Another ping. Smartarse.
The little girl’s Instagram page was short, just twelve photographs and two videos. Most of the photos showed her on the beach with her mother, a few with friends. A couple of photographs, selfies from the closeness and angle, showed Jodie cuddling a peculiar-looking, splodgy black, tan and cream cat. It made the farm cat that was forever attempting to prostrate itself on Jessie’s under-floor-heated kitchen tiles look like a super-model feline, though from the way it was cuddling up to Jodie, it looked friendly enough. It was impossible to judge the location of the photographs, as little background was visible, but in one the cat was sitting on the bonnet of a car, a slash of silver paintwork beneath its paws, the reflection of the edge of the iPad visible in the windscreen over Jodie’s left shoulder.
The last photograph was one of Jodie sitting on her bed, drawing. For a moment, Jessie thought that Jodie had drawn one of her cuddly toys, but when she turned the iPad upside down, so that she could look at the drawing the right way up, she realized that Jodie had drawn the ugly tortoiseshell cat. The cat was sitting on a black-and-white tiled floor, tiles that reminded her of a butcher’s shop. The cat didn’t have a collar. Whose cat was it, if anyone’s? Did it matter?
48
Walking, determinedly, head bent, along the beach towards the car park, ignoring the few journalists trailing in his wake, hoping his ‘no comment’ had been a joke, that he’d suddenly feel a burning desire to unburden his soul, give them the journalist’s equivalent of manna from heaven, Marilyn mentally reviewed everything he’d achieved, or more accurately, failed to achieve, since Jodie Trigg’s murder two days ago, and what already felt like a lifetime of lost sleep and self-recrimination. He had once watched a film in which a man in a suit had committed suicide by walking into the sea. Just walking, calmly and purposefully, as if he was perambulating along
the pavement in the City of London, until he had disappeared under the waves. He had pulled a few suicides from the freezing sea when he’d served in Brighton, the grim reality so different from the stylized film. And yet, when he had seen little Jodie’s pale, broken body on the beach, he’d had the overwhelming urge to walk down the sand and into the sea, keep walking across the Channel to France, emerge into a shiny new life. Buy a small vineyard and start a winemaking business, perhaps. Working with alcohol would suit him, as would pottering down to the pension in the local village to drink espressos, smoke Gauloise cigarettes and shrug his shoulders, impervious to the march of the rest of the world. Leave the demons that he had amassed from his time in Surrey and Sussex Major Crimes behind. Over the past two days, he had thrown everything at the Jodie Trigg murder, but still they had achieved nothing concrete.

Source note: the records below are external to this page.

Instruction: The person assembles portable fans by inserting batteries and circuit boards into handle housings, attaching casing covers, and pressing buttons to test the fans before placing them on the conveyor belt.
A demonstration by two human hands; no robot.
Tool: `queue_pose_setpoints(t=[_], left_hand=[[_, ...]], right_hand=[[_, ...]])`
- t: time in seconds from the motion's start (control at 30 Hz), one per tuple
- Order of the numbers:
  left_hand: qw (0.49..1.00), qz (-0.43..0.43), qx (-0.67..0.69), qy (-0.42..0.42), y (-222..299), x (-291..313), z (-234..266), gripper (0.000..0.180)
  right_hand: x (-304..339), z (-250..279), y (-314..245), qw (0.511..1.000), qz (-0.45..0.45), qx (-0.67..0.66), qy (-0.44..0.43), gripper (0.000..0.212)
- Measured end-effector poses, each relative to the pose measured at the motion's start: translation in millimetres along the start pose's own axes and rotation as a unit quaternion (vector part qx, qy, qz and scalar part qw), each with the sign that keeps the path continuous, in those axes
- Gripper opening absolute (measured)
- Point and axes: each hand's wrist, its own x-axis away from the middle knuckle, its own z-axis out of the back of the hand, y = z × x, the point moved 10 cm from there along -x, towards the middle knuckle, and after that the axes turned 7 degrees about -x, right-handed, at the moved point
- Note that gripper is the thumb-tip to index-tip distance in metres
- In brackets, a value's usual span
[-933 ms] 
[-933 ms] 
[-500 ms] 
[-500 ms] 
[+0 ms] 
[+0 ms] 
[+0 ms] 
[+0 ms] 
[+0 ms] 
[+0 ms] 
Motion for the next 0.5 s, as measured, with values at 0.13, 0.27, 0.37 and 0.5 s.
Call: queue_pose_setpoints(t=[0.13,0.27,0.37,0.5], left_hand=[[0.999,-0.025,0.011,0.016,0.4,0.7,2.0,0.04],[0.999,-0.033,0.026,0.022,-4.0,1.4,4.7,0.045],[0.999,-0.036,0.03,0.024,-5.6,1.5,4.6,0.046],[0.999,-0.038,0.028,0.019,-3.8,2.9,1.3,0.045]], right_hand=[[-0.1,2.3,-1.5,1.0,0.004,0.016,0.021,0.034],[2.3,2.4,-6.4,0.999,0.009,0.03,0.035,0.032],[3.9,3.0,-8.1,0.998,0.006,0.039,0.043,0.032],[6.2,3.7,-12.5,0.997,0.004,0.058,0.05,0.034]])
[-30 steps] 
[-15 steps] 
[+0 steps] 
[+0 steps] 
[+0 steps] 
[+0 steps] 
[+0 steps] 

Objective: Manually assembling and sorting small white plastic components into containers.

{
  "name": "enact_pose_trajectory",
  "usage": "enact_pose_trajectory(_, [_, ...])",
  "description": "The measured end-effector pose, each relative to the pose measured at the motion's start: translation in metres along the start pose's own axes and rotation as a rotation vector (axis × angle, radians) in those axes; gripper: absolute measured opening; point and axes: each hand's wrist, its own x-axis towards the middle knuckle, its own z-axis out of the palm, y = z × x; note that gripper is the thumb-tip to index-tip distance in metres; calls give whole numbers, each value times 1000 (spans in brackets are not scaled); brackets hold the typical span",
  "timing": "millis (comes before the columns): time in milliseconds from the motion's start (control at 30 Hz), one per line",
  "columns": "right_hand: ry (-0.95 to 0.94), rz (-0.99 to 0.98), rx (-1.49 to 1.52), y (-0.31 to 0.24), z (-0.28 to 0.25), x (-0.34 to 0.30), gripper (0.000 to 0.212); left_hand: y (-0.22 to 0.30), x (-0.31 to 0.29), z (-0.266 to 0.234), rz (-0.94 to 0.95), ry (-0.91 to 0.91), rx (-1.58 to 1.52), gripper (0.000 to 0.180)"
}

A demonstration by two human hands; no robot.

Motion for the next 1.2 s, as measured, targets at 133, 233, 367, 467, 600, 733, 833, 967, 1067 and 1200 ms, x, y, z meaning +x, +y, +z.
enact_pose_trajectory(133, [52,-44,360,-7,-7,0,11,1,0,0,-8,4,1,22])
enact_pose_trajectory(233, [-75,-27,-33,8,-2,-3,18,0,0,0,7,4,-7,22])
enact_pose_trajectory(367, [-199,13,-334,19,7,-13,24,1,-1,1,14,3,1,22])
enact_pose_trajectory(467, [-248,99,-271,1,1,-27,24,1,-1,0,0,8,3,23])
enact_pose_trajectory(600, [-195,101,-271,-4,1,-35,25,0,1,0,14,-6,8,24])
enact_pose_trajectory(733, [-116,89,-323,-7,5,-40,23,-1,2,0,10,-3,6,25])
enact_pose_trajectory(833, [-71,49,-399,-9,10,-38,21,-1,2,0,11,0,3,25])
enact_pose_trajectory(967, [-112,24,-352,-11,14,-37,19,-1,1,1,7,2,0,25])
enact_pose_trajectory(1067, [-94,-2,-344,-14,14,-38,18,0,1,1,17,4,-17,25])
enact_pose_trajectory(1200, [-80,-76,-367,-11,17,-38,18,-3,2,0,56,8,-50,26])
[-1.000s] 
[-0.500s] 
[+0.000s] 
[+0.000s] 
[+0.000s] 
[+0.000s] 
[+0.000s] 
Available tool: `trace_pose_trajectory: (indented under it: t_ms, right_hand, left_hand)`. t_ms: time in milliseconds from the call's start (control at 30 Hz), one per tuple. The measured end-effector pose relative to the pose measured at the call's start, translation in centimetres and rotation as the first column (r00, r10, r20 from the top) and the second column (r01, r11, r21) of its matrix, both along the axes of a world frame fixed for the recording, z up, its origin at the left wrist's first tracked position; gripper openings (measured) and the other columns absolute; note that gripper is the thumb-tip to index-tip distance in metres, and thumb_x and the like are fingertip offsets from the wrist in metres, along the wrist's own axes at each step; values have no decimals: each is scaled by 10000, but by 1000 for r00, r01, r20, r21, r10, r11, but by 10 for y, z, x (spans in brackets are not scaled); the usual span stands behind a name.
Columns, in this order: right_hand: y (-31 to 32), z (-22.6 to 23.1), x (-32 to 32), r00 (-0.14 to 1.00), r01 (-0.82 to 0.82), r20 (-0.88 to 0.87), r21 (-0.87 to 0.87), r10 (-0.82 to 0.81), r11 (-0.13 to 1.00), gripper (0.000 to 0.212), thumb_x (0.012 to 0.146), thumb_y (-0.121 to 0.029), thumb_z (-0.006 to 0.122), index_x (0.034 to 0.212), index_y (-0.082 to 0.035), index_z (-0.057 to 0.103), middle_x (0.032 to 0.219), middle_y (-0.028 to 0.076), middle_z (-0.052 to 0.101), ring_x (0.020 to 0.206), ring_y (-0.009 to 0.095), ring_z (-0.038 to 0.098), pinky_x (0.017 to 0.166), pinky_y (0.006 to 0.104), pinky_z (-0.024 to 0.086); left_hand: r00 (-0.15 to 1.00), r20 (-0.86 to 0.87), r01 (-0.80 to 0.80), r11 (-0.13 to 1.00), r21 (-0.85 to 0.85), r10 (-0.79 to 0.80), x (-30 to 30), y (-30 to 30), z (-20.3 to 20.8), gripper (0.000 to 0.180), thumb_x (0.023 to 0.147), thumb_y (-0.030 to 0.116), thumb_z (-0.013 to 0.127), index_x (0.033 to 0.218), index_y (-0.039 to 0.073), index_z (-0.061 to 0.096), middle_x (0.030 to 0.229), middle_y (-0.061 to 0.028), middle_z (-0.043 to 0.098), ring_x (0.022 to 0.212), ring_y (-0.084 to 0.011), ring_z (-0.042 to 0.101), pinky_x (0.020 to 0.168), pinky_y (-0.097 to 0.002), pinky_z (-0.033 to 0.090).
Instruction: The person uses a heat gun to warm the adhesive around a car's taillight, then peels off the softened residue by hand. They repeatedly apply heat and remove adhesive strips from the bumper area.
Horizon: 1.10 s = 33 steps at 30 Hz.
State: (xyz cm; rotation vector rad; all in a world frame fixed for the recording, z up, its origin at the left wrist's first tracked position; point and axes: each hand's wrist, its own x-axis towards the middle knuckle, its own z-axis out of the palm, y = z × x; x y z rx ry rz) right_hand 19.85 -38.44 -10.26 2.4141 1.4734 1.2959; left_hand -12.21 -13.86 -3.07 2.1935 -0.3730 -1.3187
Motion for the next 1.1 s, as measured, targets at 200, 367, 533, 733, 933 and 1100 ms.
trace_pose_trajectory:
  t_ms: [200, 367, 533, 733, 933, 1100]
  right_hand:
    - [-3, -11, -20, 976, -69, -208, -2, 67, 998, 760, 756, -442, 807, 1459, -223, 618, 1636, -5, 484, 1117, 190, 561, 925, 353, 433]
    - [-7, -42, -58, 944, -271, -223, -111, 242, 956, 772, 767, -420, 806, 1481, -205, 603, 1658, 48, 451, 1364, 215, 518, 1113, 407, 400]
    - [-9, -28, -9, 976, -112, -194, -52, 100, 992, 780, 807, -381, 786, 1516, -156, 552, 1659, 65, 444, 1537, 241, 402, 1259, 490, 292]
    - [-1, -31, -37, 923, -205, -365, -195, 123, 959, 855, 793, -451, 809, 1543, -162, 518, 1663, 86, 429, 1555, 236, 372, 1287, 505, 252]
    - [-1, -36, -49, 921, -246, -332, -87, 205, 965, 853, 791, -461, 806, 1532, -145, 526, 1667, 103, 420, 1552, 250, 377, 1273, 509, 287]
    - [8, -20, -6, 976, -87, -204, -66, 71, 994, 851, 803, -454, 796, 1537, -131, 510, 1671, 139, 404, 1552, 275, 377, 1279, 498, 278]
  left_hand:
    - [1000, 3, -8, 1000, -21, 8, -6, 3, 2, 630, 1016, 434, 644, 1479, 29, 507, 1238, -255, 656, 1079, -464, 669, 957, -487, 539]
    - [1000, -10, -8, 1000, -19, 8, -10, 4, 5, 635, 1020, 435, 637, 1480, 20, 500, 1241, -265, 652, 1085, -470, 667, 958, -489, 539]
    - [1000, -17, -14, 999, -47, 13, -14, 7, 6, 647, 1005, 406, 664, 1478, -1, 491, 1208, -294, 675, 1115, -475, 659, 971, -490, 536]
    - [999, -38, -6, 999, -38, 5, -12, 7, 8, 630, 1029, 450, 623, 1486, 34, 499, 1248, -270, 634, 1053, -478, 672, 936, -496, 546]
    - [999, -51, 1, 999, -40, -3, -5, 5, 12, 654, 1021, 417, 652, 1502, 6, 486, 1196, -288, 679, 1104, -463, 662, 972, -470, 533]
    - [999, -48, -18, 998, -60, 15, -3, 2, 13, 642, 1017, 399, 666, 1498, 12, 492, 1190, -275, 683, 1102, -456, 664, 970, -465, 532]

What had he missed with Zoe Reynolds? Why had he failed so spectacularly to nail anyone for her murder? Carolynn’s DNA had been all over her child, all over the doll left by her body, all over the shells. Her footprints had surrounded the crime scene, obscuring any others, if there were others to obscure. The forensic case had been impossible and beyond that, despite tens of thousands of man-hours, they’d found nothing solid enough to hang a conviction on.
Before the little girls’ deaths, he would have thought a touristy beach a crazy place to commit murder, but he now knew better. Was the killer as forensically smart as he or she seemed to be, or had he or she just been lucky? Yet another question to which he had no answer. It was becoming a nasty habit.